We recently reported that photodynamic therapy combined with 5-aminolevulinic acid (5-ALA) treatment (ALA-PDT) can selectively eradicate F. nucleatum in vitro, even in the presence of other oral bacteria [7]. When taken up by bacteria, the amino acid 5-ALA is metabolized to produce porphyrins, which accumulate intracellularly. These porphyrins are excited by light at specific wavelengths, particularly blue (405 nm) and red (635 nm) light, resulting in singlet oxygen generation, which induces cell damage [8]. While ALA-PDT exhibits bactericidal activity against pathogens, such as methicillin-resistant Staphylococcus aureus and Mycobacterium marinum [9,10], it is believed to have a lower likelihood of inducing treatment resistance compared to that induced by conventional antibiotics [11]. In the case of F. nucleatum, 5-ALA supplementation leads to the accumulation of uroporphyrin I, which is thought to be responsible for the selective killing of F. nucleatum in mixed oral bacterial populations. Previous studies demonstrated the bactericidal effect using blue (405 nm) LED light; however, its limited tissue penetration has restricted its clinical use. In contrast, red light (635 nm) is more commonly used in clinical settings, and it can penetrate more than 2 mm of mucosal tissues [12], making it more likely to reach bacteria within the subgingival plaque. F. nucleatum comprises four subspecies, namely, animalis, nucleatum, vincentii, and polymorphum, with some evidence suggesting that they may represent distinct species [13]. These subspecies vary significantly in their association with disease and biofilm formation capabilities [14,15], thereby highlighting the need for subspecies-level analysis. Developing a bactericidal method effective against all F. nucleatum subspecies is essential for the more precise control of subgingival biofilm formation. However, studies investigating the bactericidal effects of ALA-PDT on F. nucleatum subspecies remain limited.
In this study, we aimed to evaluate the efficiency of ALA-PDT using red LED light in the eradication of F. nucleatum in vitro, and we aimed to investigate differences in porphyrin accumulation and bactericidal effects at the subspecies level of F. nucleatum.
2. Materials and Method
2.1. Materials
5-ALA (phosphate salt) was obtained from SBI Pharmaceuticals (Tokyo, Japan). Stock solutions of 5-ALA were prepared by dissolving 5-ALA in sterile distilled water to a final concentration of 50 mg/mL and filtering through a 0.20 µm membrane (ADVANTEC, Tokyo, Japan). The solution was stored in the dark at 4 °C. Prior to each experiment, the pH of the 5-ALA solution was adjusted to 7 using 1 M sodium hydroxide (NaOH).

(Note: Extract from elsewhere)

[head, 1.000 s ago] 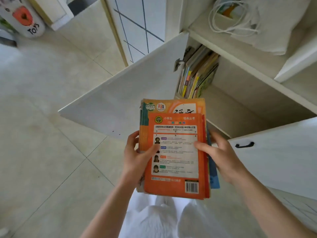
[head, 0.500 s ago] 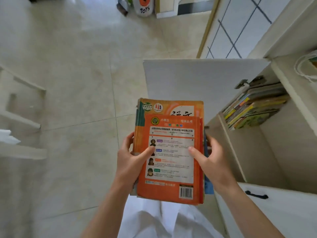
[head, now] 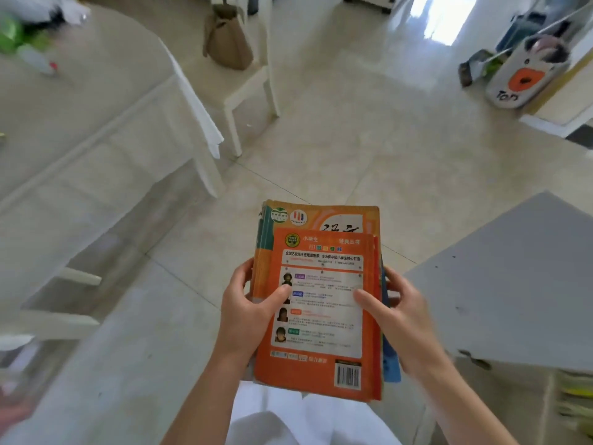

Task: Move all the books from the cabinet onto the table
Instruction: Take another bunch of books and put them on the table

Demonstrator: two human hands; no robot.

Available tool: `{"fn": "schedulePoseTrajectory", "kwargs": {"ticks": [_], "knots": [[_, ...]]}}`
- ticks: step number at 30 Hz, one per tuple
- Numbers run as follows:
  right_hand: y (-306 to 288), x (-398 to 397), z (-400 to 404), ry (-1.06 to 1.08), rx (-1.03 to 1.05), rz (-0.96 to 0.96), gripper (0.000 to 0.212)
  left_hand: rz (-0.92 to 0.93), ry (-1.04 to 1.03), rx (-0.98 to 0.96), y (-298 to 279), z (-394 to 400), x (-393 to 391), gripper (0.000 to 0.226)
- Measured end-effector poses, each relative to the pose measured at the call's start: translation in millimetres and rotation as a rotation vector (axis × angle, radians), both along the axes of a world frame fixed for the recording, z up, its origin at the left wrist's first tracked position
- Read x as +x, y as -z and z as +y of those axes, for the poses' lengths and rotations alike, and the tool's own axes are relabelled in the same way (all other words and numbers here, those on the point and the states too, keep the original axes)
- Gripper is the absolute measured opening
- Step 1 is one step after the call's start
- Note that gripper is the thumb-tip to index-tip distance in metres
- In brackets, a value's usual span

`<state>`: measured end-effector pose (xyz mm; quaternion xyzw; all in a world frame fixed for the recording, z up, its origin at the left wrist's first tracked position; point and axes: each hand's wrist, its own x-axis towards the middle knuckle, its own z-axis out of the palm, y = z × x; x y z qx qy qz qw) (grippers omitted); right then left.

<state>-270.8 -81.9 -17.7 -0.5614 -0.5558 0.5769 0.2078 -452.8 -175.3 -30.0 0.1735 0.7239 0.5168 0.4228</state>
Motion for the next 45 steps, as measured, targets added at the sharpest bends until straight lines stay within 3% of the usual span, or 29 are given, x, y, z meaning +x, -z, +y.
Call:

2.2. Bacterial Strains and Growth Conditions
The bacterial strains used in this study included F. nucleatum subsp. animalis (Fna) JCM11025, F. nucleatum subsp. polymorphum (Fnp) JCM12990, F. nucleatum subsp. vincentii (Fnv) JCM11023, and F. nucleatum subsp. nucleatum (Fnn) JCM8532. These strains were cultured anaerobically in Gifu anaerobic medium (mGAM) (Nissui Pharmaceutical, Tokyo, Japan) for 24 h at 37 °C under an atmosphere comprising 80% nitrogen, 10% hydrogen, and 10% carbon dioxide.
2.3. Fluorescence Spectroscopy Measurements
Bacterial cultures were treated with 5-ALA by mixing 5-ALA (pH adjusted to 7 with 1 M NaOH), 2 mL mGAM broth, phosphate-buffered saline (PBS, pH 7.4; Nippon Gene, Tokyo, Japan), and bacterial cells adjusted to an optical density (OD) of 0.1 at 600 nm using a ColourWave CO7500 colorimeter (WPA, Holliston, MA, USA) [7]. The 5-ALA was added to obtain final concentrations ranging from 0.001 to 0.5% (w/v). The samples were incubated in the dark at 37 °C with shaking for 20 h. Following incubation, 2 mL of the bacterial suspension was centrifuged (13,200 rpm for 4 min; Eppendorf, Minispin, Hamburg, Germany), and the pellet was resuspended in 500 µL of 6 M formic acid. The samples were incubated in the dark at 37 °C for 30 min in a Bio-shaker (BR-300 LF; TAITEC, Saitama, Japan). After centrifugation at 13,200 rpm for 4 min, the supernatant was collected and transferred to a 96-well plate (100 µL per well, with each sample in triplicate). Fluorescence spectra were measured using a SpectraMax M5 microplate reader (Molecular Devices, San Jose, CA, USA), with excitation at 405 nm and emission recorded between 550 and 700 nm. Measurements were taken at intervals of 2 nm for emission paths.
2.4. Light Source
A red LED (wavelength: 635 nm; Aladuck GR, SBI Pharmaceuticals Co., Ltd.) and a blue LED (wavelength: 400–410 nm; Aladuck LS-DLED, SBI Pharmaceuticals Co., Ltd.) were used. LED output power was calibrated to a constant intensity of 0.050 W/cm2 for the red LED and 0.162 W/cm2 for the blue LED using a light power meter (Astral AI310; Scientech Inc., Boulder, CO, USA) prior to each experiment. The lamp was positioned above the 12-well plate (Falcon; Corning Inc., Corning, NY, USA) at a distance of 4.5 cm for irradiation.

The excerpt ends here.